Your purchasing behavior is very much dictated by your creditworthiness. Keeping a good credit score gives you the bargaining power to request better credit cards or loan deals. You may be able to negotiate lower interest rates. Also, increase your chances of being approved for new credits and increase your borrowing capacity.
Multiple factors come in the way of your credit score calculation. It usually depends on the algorithm used by the credit bureau to prepare your credit report and may also be subject to the lender’s industry-specific requests. For instance, your credit score may not be the same one for a mortgage request and an auto loan. The score may vary, but slightly. As a matter of fact, the major components weighing the most on the score’s result are not much different from one agency to another or from one lender to another.
Your credit report contains information that represents a grade point average that shows how your creditors perceive you. To put it in another way, your credit score determines your creditworthiness. According to Canadian standards, the credit score ranges between 300 to 900. In general, a score around 660 and above is good, around 760 and above is excellent. In addition to your credit score, lenders rely on your income to decide on your eligibility to apply for a credit.
|560≤ score ≤659||Acceptable|
|660≤ score ≤724||Good|
|725≤ score ≤759||Very Good|
|760≤ score ≤900||Excellent|
The score represented in your credit report represents your credit activity. It is how your creditors evaluate your creditworthiness based on the following five factors: payment history, credit utilization, credit history, credit mix, and credit inquiries.

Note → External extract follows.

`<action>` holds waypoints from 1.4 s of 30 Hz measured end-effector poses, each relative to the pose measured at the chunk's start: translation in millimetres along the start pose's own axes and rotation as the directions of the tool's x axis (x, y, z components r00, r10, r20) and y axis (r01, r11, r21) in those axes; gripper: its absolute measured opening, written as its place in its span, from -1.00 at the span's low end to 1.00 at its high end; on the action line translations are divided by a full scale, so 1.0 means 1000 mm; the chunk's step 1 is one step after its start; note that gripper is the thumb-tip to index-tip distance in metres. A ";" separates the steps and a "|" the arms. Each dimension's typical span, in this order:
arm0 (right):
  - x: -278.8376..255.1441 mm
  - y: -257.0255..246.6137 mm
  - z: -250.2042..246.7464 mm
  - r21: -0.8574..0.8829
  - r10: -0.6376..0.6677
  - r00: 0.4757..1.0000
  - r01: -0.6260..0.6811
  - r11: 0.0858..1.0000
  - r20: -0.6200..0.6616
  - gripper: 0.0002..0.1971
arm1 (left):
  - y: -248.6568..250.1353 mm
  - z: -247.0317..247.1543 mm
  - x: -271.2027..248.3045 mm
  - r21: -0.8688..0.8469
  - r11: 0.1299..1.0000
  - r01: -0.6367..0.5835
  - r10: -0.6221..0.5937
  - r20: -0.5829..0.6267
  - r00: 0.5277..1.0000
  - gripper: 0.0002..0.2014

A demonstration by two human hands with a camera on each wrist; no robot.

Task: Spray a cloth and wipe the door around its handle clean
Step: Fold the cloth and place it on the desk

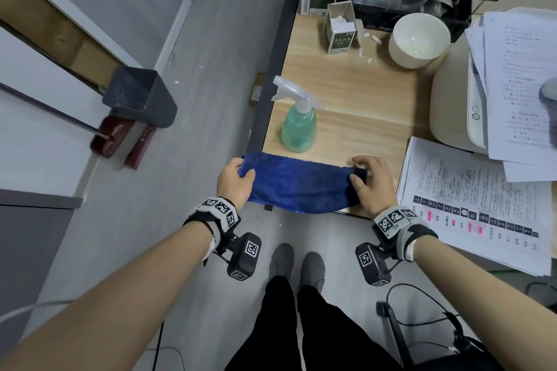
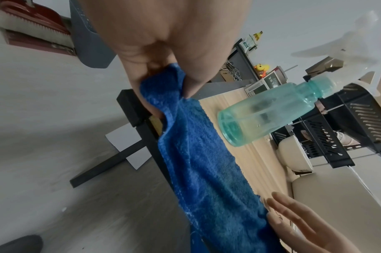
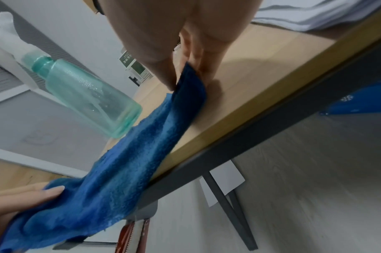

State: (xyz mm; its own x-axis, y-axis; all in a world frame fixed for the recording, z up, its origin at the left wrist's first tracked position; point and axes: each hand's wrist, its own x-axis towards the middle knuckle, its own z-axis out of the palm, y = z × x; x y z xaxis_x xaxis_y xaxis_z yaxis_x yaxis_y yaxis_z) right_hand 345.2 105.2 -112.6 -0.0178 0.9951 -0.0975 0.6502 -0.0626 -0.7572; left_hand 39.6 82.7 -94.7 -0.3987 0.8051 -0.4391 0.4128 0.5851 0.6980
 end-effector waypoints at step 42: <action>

|Payment History||35 percent|
|Credit Utilization||30 percent|
|Credit History||15 percent|
|Credit Mix||10 percent|
|Credit Inquiries||10 percent|
Payment history weighs heavily on the calculation process. It shows how you have managed your credits in the past and constitutes most of the time around 35 percent of the total score. It shows credit card payment history, auto loans, student loans, personal loans, and mortgages. Besides, how much you score on this component is highly affected by any past bankruptcy, foreclosure, or accounts turned over to collection agencies. Late payments and missed payments will affect your score. For this reason, it is recommended to stay aligned with your creditor about any potential late payment. Knowing that it is always possible to make up for a late payment because the reporting date is at least 30 days after the payment due date.
The credit utilization ratio is how much credit you are using vis-a-vis your authorized amount. Ideally, you should keep your credit utilization under 30 percent, and if you ever exceed this ratio pay it off as soon as you can. This means that, if you have a $5,000 available balance in credit, do your best not to go over $1,500 to keep your score intact.
This metric shows how long you’ve had credit. Usually, creditors are concerned about new credit accounts and prefer longer ones. The longer the credit account the better the financial institution will be able to determine your risk level.
If you can successfully manage different types of credit I.e., car loans, and credit card, you score better on the credit mix metric. However, applying to multiple credits at the same time requires lenders and creditors to inquire about your credit score. A large number of inquiries can negatively impact your score. You may be perceived as a bigger risk if you have multiple credit applications. This type of inquiry is called ‘hard inquiry’.
‘Soft inquiries’ are when you check your credit score regularly and this does not affect your score at all. On the contrary, you are always highly recommended to make soft checks on your credit score to ensure the accuracy of your information and avoid having any wrong or missing information impact your score in a negative way.